I rarely read pop-sci books, and I even more rarely review books in any form. However, I bought „Everybody Lies“ some months ago and just finished reading it. It took me about four months to read it, partly because it made me so angry as a researcher reading it.
Stephen-Davidowitz‘ book is mainly on how Big Data from the Internet allows us to draw conclusions about people and their behavior. A lot of studies are cited – nearly exclusively studies using observational data from the Internet. His own studies mostly involve search data from Google Trends, Twitter or Google News. Many of the questions raised are indeed interesting and the methodology promises to hold more insights for both companies and researchers.
There is no problem with this kind of research per se: A lot can be learned from observational studies, especially for questions where strict experimental manipulations are not possible because of ethical or economical reasons. The data collected on social media and other places around the web provides insights that might have been unavailable before. The most important thing, however, is to discern the different methodologies and the inferences that are possible in the chosen paradigms. And in this context „Everybody Lies“ falls very short. There is a whole chapter dedicated to causal inference and how only experiments are able to truly provide causal evidences. Still, the author draws implicitly causal inferences based on purely observational data again and again.
Making assumptions, using theory and adequate models you can make causal inferences from observational data, but this is far more difficult to do well than is presented in the book.
Well, this is a pop-sci book and aims to tell lay-people about data science and Big Data, so no philosophical or statistical consideration of inferential methods are to be expected. Nevertheless, for a book that claims to present a “revolutionary” approach to data collection, data analysis and inferences I would expect somewhat more precision and realism.
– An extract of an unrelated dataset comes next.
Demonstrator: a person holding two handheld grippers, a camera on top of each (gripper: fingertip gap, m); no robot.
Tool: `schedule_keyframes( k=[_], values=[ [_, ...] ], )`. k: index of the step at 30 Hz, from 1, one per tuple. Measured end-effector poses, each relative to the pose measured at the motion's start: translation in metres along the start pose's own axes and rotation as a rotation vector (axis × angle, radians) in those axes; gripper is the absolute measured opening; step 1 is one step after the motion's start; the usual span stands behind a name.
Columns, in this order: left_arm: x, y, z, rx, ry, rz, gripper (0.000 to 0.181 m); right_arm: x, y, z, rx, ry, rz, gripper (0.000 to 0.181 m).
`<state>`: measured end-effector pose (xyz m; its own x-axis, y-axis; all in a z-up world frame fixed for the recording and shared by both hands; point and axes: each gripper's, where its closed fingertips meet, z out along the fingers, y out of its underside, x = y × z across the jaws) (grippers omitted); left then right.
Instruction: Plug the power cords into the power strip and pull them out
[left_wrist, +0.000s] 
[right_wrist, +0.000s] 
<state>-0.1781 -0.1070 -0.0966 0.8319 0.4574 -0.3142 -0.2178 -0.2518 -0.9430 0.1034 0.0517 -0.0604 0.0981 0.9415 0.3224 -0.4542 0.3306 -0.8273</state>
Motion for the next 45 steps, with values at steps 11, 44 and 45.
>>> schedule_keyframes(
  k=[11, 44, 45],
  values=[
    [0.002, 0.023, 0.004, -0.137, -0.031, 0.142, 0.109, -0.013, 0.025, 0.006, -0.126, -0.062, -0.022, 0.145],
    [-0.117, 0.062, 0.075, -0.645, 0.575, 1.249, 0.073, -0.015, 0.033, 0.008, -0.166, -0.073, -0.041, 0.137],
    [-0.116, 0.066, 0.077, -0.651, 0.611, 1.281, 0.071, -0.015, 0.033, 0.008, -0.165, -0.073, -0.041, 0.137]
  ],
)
In the concluding chapter a reference is made to Karl Popper and his criticism of social science.
To the extent this was ever true, the Big Data revolution has changed that. If Karl Popper were alive today and attended a presentation by Raj Chetty, Jesse Shapiro, Esther, Dflo, or (humor me) myself, I strongly suspect he would not have the same reaction he had back then.
I beg to differ. In fact, I believe, the line of research presented in this book is in fact the very kind of research Popper has critised. Unreflective thinking, vague theories (if any at all) and simply analyzing data is in fact not scientific. If the reproducibility crisis taught us one thing, than that we need to take care to ask good questions, design good studies (true experiments or observational studies alike) and make good analyses.
Maybe I am super skeptical because the book is about what I do and what I care about: empirical research in times of big data and methods for data analytics. But I feel that this book does not do an adequate job in representing what data science can do and how it works. Even when boiling things down for laypeople.
And one last quote from the first half of the book:
Data science makes many parts of Freud falsifiable — it puts many of his famous theories to the test.
I am simply not sure if the author understands “falsifiability”. Or inferential statistics. Or empirical methodology. Or social science in general.
Just finished „Everybody Lies“. That book made me angry: no, Big Data will not be the sole future of social science. And I’m not sure if the author understands science, Popper and scientific theory.
— Christopher Harms ?? (@chrisharms) December 25, 2017
0/10. Would not read again.